Skip Toddler Formula
Walk down the formula aisle and you’ll see “Stage 3” or “toddler formula” products marketed for children 12 months and older. The American Academy of Pediatrics has called these products “unnecessary and potentially harmful to young children,” noting that their popularity is driven largely by misleading advertising rather than any nutritional advantage. For a healthy toddler eating a varied diet, whole cow’s milk does the job at a fraction of the cost.

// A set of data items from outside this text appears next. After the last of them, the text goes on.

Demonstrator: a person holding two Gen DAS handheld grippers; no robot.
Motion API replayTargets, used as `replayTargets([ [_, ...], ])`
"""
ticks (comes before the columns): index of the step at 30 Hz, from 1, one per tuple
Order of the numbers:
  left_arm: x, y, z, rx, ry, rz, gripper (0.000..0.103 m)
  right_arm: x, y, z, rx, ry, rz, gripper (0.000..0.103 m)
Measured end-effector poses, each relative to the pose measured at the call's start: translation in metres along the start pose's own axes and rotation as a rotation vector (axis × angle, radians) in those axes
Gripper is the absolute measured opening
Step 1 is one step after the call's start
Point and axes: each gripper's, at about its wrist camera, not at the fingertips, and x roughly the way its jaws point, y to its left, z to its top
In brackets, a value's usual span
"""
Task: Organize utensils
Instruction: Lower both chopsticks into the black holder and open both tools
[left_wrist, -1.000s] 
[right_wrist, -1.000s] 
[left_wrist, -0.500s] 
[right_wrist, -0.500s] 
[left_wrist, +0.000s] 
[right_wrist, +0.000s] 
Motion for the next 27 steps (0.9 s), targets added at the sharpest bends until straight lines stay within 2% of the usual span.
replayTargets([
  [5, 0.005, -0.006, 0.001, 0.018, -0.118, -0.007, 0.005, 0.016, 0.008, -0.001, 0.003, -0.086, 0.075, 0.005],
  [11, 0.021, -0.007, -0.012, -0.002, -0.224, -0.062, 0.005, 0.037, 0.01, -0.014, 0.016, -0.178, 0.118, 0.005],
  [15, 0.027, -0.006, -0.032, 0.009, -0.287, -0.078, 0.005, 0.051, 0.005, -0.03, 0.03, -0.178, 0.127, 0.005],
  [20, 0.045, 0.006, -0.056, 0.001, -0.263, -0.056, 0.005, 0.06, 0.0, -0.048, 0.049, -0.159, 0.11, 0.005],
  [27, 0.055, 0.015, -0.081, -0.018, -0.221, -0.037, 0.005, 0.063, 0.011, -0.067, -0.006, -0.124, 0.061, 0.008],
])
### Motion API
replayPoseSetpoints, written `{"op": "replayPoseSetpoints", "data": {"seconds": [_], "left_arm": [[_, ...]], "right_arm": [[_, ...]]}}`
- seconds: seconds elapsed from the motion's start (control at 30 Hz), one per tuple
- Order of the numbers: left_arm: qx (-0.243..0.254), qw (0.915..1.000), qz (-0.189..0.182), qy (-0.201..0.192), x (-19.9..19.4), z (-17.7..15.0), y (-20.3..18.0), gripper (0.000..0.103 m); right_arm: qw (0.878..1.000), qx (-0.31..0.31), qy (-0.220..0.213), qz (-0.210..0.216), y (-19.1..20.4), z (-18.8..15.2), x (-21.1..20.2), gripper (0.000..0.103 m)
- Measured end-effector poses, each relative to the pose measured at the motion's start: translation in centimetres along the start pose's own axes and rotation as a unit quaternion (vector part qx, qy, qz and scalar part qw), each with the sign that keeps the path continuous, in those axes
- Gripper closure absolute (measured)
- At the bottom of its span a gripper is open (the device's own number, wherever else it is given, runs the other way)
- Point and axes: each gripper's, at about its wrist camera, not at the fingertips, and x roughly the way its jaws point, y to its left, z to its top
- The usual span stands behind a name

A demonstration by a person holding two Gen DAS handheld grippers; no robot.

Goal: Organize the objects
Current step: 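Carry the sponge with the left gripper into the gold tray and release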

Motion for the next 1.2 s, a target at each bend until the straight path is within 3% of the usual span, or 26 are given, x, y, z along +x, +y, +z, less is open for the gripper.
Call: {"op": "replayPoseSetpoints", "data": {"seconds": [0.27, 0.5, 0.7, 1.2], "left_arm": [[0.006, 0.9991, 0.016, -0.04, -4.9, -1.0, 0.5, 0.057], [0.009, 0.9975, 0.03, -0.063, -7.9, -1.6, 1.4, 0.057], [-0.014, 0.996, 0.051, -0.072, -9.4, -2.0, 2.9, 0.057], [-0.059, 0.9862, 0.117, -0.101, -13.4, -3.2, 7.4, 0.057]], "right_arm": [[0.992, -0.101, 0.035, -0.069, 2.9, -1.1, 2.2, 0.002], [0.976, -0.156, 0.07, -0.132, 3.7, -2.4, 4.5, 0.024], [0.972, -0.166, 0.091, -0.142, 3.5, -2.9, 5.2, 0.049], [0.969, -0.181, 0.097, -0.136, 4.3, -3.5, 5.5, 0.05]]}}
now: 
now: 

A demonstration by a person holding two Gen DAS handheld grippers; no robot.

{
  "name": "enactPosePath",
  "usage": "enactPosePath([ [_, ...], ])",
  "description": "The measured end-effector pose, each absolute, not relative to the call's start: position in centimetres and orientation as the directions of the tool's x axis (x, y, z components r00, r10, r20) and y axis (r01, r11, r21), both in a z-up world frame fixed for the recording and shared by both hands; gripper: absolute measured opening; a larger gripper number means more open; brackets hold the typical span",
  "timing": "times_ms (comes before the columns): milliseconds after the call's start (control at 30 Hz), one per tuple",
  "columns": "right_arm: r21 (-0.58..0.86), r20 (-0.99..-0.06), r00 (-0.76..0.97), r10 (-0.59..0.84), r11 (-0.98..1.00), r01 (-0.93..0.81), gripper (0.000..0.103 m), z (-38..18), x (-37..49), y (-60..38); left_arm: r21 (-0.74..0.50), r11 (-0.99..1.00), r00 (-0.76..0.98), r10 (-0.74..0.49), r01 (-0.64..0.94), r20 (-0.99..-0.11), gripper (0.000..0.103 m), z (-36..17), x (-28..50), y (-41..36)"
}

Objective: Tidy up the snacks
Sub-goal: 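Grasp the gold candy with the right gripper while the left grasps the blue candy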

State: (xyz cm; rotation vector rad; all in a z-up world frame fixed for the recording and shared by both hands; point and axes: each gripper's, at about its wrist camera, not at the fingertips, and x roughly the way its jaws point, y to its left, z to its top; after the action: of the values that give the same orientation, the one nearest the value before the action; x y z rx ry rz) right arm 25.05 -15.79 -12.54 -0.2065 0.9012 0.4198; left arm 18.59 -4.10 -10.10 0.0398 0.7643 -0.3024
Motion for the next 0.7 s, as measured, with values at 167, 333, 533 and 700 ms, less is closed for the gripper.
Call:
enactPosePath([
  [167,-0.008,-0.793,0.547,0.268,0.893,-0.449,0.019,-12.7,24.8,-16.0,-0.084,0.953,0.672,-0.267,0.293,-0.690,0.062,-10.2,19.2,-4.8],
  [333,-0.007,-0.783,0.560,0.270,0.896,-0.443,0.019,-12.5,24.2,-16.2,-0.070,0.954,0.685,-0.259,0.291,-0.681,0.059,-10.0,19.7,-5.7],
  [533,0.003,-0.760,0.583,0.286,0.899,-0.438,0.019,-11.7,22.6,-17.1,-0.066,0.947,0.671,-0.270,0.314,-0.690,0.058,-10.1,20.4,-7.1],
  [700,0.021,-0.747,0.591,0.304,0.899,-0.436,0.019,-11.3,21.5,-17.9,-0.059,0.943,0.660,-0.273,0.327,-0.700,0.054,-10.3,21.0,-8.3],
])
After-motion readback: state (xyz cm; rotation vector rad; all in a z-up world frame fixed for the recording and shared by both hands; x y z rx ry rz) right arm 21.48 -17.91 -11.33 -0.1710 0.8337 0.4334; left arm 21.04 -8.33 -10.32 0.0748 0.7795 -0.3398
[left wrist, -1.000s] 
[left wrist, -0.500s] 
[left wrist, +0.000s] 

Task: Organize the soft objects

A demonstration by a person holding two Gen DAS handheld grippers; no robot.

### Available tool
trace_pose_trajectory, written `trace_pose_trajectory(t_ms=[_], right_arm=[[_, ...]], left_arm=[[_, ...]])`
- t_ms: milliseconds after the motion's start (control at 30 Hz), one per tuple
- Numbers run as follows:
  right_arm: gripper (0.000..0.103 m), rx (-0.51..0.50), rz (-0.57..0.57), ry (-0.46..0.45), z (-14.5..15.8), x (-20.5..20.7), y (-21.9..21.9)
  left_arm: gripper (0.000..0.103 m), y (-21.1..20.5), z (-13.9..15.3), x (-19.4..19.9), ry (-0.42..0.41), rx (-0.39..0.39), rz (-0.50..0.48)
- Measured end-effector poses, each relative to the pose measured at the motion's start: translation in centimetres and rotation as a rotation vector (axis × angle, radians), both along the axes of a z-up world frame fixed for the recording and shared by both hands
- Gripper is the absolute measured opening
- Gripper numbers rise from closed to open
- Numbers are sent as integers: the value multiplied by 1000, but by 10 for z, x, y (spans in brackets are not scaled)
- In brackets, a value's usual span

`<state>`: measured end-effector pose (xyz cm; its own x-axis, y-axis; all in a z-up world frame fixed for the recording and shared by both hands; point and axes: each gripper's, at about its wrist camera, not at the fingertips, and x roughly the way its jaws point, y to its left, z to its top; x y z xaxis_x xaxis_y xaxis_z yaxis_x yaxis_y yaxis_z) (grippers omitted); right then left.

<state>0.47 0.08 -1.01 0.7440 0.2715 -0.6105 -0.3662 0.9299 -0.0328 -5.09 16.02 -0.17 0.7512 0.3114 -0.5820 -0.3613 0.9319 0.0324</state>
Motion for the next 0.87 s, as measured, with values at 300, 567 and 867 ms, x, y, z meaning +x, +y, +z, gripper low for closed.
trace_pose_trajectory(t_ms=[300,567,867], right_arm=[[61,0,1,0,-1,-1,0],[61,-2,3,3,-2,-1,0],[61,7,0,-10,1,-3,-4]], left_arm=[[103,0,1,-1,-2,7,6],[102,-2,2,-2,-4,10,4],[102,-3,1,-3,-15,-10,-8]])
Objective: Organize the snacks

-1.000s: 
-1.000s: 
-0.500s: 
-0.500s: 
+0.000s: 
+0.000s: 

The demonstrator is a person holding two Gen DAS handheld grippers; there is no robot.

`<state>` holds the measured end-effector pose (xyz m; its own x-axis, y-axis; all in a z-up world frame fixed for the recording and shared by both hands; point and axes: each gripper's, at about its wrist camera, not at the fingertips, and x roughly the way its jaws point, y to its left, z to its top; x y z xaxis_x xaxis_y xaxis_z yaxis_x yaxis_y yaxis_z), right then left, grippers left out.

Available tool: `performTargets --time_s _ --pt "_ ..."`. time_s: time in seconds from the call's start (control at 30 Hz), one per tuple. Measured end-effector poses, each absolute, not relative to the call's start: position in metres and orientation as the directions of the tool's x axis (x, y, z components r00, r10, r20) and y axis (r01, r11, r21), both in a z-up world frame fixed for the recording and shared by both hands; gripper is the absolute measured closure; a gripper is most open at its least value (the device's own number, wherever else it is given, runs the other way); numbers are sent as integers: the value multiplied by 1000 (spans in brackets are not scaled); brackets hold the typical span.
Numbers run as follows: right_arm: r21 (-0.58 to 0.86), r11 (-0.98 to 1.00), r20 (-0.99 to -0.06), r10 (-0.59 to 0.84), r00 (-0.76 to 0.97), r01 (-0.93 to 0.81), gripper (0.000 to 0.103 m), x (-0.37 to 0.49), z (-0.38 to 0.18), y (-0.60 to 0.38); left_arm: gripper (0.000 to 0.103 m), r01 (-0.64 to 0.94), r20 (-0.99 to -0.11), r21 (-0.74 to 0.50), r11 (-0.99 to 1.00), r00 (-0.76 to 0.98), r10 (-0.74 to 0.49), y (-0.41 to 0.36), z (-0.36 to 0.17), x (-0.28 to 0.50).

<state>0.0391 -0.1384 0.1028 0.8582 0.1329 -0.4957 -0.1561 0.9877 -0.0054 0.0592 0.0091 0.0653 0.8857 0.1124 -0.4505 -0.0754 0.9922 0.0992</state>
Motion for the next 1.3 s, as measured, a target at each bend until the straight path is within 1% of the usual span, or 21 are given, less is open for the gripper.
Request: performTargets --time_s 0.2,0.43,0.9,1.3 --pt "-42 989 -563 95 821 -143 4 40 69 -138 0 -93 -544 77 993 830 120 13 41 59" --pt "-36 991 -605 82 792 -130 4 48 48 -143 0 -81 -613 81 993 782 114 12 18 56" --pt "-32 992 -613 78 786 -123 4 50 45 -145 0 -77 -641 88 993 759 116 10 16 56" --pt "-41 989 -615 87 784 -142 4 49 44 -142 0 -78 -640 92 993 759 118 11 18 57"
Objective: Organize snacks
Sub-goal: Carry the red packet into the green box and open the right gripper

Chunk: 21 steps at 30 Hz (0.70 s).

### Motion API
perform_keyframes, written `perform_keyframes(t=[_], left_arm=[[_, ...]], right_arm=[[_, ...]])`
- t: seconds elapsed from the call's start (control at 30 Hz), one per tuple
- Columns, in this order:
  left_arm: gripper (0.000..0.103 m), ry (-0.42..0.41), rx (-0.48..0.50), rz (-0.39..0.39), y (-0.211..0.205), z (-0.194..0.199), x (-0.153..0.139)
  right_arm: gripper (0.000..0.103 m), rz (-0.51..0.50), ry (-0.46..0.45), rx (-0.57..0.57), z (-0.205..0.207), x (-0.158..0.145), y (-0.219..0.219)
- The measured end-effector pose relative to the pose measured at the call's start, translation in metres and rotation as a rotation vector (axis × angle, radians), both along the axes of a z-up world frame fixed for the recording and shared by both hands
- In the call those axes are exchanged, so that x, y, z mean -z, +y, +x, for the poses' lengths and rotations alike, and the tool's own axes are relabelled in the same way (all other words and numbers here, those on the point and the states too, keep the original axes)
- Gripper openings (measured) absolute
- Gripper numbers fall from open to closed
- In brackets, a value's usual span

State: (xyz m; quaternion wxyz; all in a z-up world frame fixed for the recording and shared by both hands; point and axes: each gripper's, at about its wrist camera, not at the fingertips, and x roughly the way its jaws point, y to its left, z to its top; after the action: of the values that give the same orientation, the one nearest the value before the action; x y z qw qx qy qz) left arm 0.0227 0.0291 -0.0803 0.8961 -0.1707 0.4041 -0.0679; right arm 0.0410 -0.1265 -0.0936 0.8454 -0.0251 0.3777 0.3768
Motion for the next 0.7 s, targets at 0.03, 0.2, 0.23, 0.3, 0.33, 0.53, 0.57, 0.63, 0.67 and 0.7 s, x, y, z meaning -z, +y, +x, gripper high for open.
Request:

If Your Child Can’t Drink Cow’s Milk
For toddlers with a confirmed cow’s milk allergy or lactose intolerance, fortified soy milk is the closest nutritional match. A standard serving of soy milk provides comparable protein (about 6 to 7 grams per cup) and similar calories to whole cow’s milk, especially when fortified with calcium and vitamin D. Look for versions with no added sugar.
Other plant milks fall short in important ways. Almond milk provides very little protein or fat. Rice milk is similarly low in both. Oat milk offers slightly more fat but still delivers only about a third of the protein found in cow’s milk or soy milk. If your toddler drinks one of these alternatives as their primary milk, they’ll need to make up the missing protein and fat from other foods. For any plant-based option, choose one that’s fortified with calcium and free of added sugars.
If your child has multiple food allergies or you’re unsure which alternative fits their diet, a pediatrician or dietitian can help you map out a plan that covers all the nutritional bases without formula.